Take each line in the entries below that holds "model" and show it.

▶ [DATA SUPPLIED]
++++
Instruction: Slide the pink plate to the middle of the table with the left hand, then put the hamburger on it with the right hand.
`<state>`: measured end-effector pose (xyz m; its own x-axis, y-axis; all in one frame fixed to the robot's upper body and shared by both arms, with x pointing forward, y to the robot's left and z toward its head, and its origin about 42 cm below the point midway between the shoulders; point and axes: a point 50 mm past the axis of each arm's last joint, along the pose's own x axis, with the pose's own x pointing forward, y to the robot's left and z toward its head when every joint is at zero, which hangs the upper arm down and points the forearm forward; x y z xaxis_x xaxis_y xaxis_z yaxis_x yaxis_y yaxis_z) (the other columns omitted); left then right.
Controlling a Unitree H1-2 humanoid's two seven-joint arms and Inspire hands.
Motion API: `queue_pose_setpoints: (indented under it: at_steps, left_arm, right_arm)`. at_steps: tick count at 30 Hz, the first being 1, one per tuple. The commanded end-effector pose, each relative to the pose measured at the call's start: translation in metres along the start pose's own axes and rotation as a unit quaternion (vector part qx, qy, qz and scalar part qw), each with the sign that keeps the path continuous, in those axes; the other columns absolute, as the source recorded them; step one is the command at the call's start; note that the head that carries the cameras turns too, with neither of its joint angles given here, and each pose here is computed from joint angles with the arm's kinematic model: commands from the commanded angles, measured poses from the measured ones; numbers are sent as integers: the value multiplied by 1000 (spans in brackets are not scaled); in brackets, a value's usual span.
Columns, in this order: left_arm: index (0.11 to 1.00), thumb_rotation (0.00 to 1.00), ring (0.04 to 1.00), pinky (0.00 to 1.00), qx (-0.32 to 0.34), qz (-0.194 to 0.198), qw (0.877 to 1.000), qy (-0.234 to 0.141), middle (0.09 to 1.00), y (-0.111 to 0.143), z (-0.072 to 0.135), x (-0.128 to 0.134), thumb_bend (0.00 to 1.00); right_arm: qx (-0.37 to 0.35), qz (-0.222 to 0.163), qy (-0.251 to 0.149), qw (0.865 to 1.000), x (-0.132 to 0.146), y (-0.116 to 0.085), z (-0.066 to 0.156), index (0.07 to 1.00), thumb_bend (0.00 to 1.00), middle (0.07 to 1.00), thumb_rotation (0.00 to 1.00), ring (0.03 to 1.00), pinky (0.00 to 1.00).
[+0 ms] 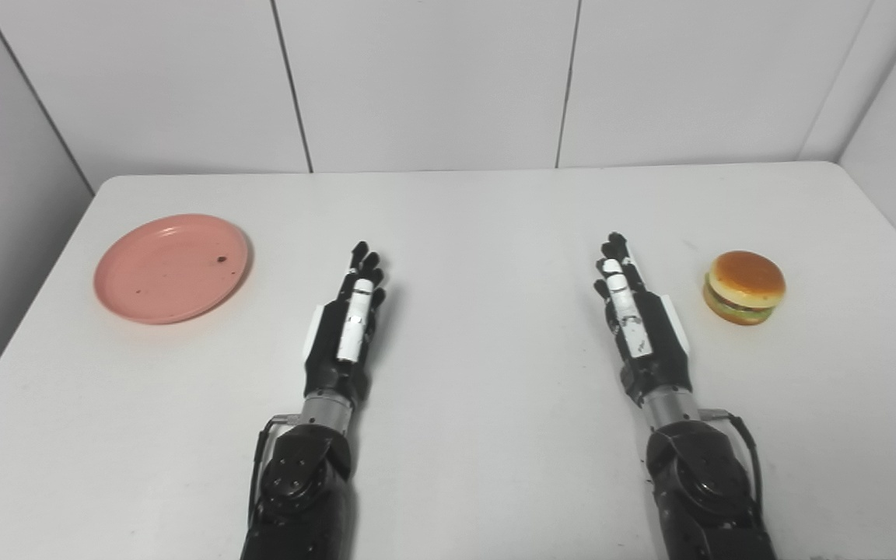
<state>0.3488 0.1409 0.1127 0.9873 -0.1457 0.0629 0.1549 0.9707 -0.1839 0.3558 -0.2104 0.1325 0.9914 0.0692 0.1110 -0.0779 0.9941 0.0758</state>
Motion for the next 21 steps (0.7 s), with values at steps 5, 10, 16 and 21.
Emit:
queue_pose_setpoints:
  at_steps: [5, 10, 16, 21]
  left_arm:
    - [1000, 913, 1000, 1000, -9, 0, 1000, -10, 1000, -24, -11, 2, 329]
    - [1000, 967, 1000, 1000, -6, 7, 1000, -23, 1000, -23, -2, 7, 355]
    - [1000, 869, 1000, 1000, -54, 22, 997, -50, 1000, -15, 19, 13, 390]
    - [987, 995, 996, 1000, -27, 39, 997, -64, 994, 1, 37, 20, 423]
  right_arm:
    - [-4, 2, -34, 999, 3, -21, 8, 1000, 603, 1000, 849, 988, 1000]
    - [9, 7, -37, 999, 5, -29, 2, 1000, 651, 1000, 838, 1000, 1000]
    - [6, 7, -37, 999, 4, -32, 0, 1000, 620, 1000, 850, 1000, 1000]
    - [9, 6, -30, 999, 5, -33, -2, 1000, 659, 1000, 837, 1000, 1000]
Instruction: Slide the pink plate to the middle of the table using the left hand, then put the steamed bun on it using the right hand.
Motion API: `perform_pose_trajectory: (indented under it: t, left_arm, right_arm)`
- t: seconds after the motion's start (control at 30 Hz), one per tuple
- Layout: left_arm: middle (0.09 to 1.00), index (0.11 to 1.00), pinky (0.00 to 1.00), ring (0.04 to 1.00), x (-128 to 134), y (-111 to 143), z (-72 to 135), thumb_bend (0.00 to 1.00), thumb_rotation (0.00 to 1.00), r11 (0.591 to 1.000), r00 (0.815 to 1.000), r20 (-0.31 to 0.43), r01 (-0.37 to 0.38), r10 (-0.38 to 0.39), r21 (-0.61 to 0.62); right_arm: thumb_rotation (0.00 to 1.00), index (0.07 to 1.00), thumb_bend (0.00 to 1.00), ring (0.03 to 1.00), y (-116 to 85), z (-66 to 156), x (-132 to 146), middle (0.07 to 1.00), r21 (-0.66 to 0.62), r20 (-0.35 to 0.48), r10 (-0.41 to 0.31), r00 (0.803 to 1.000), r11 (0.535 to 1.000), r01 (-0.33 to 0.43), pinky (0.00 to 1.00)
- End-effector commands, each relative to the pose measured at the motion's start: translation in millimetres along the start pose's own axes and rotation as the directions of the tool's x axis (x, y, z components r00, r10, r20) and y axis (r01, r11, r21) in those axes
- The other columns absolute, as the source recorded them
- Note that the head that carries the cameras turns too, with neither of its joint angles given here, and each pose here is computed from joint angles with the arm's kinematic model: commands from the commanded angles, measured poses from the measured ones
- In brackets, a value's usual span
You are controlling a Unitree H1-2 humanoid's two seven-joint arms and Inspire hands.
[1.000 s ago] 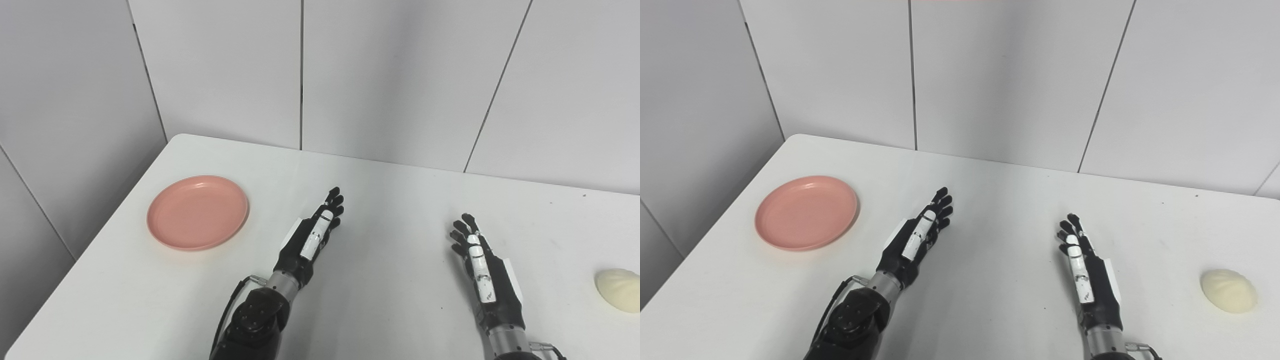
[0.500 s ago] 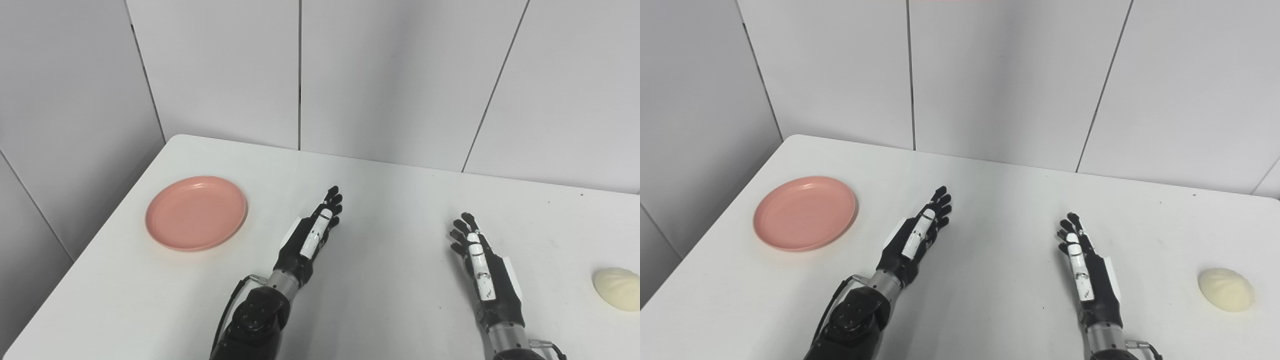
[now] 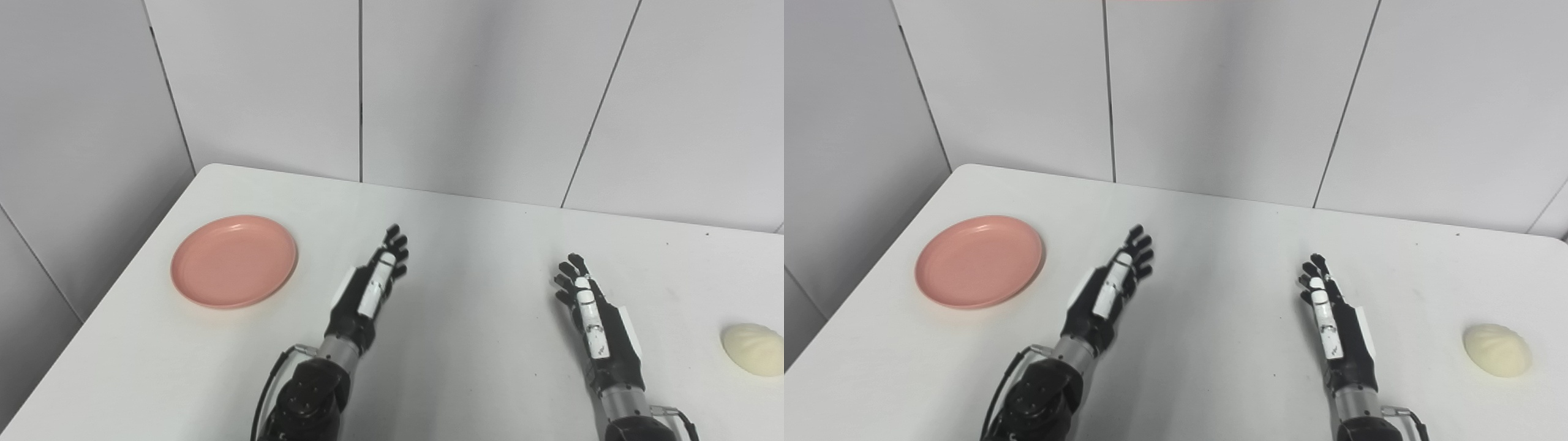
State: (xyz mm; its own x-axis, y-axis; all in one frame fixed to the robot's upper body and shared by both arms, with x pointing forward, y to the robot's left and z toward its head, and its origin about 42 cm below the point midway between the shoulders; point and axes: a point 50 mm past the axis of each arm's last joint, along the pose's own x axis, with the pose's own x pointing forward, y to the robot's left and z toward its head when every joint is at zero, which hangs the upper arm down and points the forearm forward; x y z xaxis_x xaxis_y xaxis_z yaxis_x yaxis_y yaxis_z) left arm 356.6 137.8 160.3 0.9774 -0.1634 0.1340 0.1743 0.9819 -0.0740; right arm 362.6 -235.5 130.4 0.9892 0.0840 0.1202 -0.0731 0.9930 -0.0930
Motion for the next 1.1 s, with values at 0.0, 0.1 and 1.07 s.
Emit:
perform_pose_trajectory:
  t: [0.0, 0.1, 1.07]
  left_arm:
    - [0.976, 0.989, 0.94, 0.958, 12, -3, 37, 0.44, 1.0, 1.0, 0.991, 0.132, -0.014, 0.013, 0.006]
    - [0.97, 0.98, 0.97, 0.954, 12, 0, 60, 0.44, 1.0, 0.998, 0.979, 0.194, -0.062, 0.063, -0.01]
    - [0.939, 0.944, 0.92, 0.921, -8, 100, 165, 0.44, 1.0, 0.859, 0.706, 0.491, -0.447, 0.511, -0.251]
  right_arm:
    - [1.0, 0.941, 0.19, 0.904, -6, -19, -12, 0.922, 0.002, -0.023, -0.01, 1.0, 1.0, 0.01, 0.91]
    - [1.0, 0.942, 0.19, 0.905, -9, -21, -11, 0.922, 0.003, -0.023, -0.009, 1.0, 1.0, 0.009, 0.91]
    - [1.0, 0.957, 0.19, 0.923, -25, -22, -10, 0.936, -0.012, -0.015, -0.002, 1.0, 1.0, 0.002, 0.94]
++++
▶ [ANSWER SPACE]
Motion API: `queue_pose_setpoints: (indented under it: at_steps, left_arm, right_arm)`. at_steps: tick count at 30 Hz, the first being 1, one per tuple. The commanded end-effector pose, each relative to the pose measured at the call's start: translation in metres along the start pose's own axes and rotation as a unit quaternion (vector part qx, qy, qz and scalar part qw), each with the sign that keeps the path continuous, in those axes; the other columns absolute, as the source recorded them; step one is the command at the call's start; note that the head that carries the cameras turns too, with neither of its joint angles given here, and each pose here is computed from joint angles with the arm's kinematic model: commands from the commanded angles, measured poses from the measured ones; numbers are sent as integers: the value multiplied by 1000 (spans in brackets are not scaled); in brackets, a value's usual span.
- Note that the head that carries the cameras turns too, with neither of its joint angles given here, and each pose here is computed from joint angles with the arm's kinematic model: commands from the commanded angles, measured poses from the measured ones

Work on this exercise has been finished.